### [Exercise description]
Copy the lines below verbatim, beginning with the line that includes "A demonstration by" and continuing to the end; leave out everything before it.

### [The data]
--

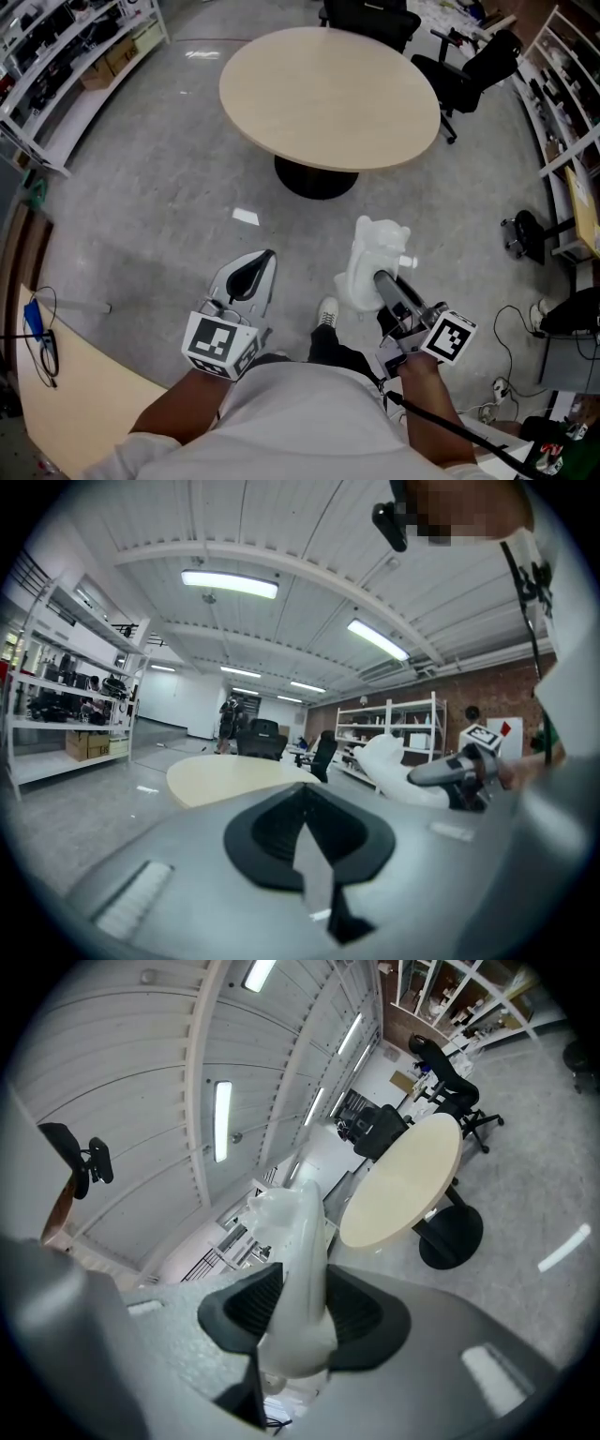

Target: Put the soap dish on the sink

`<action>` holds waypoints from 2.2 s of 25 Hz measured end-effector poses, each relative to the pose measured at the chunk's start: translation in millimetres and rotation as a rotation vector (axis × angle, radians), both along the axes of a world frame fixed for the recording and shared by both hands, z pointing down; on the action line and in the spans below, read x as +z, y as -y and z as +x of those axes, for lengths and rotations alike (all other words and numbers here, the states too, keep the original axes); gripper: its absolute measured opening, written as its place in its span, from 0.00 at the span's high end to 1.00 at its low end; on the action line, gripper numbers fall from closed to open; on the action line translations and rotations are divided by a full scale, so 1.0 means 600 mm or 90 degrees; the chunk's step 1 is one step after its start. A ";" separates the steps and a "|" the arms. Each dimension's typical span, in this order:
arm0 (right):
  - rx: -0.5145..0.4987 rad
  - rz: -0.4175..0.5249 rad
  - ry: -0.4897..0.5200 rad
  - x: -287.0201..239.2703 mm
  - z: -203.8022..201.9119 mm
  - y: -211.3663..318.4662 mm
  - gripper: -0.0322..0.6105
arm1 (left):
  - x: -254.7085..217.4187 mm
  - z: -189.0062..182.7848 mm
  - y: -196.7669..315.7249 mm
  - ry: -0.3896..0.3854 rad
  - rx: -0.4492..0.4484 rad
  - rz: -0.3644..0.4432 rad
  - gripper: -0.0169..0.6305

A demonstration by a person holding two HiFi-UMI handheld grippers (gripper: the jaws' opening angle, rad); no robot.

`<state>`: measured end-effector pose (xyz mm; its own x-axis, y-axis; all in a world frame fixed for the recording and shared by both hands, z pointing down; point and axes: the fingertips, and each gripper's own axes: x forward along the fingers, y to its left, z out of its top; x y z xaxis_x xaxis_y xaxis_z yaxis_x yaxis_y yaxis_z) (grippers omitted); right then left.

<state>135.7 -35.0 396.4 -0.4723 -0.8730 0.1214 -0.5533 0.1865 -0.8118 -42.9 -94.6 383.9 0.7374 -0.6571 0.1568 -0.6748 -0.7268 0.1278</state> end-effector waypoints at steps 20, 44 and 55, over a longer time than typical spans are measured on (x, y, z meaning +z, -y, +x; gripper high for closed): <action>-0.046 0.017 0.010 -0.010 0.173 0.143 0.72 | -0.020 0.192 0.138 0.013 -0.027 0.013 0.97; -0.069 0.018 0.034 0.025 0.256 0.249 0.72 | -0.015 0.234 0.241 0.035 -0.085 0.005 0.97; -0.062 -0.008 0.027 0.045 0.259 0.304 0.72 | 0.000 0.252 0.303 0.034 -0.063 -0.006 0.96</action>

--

### [Task answer]
A demonstration by a person holding two HiFi-UMI handheld grippers (gripper: the jaws' opening angle, rad); no robot.

`<state>`: measured end-effector pose (xyz mm; its own x-axis, y-axis; all in a world frame fixed for the recording and shared by both hands, z pointing down; point and axes: the fingertips, and each gripper's own axes: x forward along the fingers, y to its left, z out of its top; x y z xaxis_x xaxis_y xaxis_z yaxis_x yaxis_y yaxis_z) (grippers omitted); right then left.

<state>135.7 -35.0 396.4 -0.4723 -0.8730 0.1214 -0.5533 0.1865 -0.8118 -42.9 -94.6 383.9 0.7374 -0.6571 0.1568 -0.6748 -0.7268 0.1278</state> end-effector waypoints at steps 20, 44 and 55, over a longer time than typical spans are measured on (x, y, z meaning +z, -y, +x; gripper high for closed): <action>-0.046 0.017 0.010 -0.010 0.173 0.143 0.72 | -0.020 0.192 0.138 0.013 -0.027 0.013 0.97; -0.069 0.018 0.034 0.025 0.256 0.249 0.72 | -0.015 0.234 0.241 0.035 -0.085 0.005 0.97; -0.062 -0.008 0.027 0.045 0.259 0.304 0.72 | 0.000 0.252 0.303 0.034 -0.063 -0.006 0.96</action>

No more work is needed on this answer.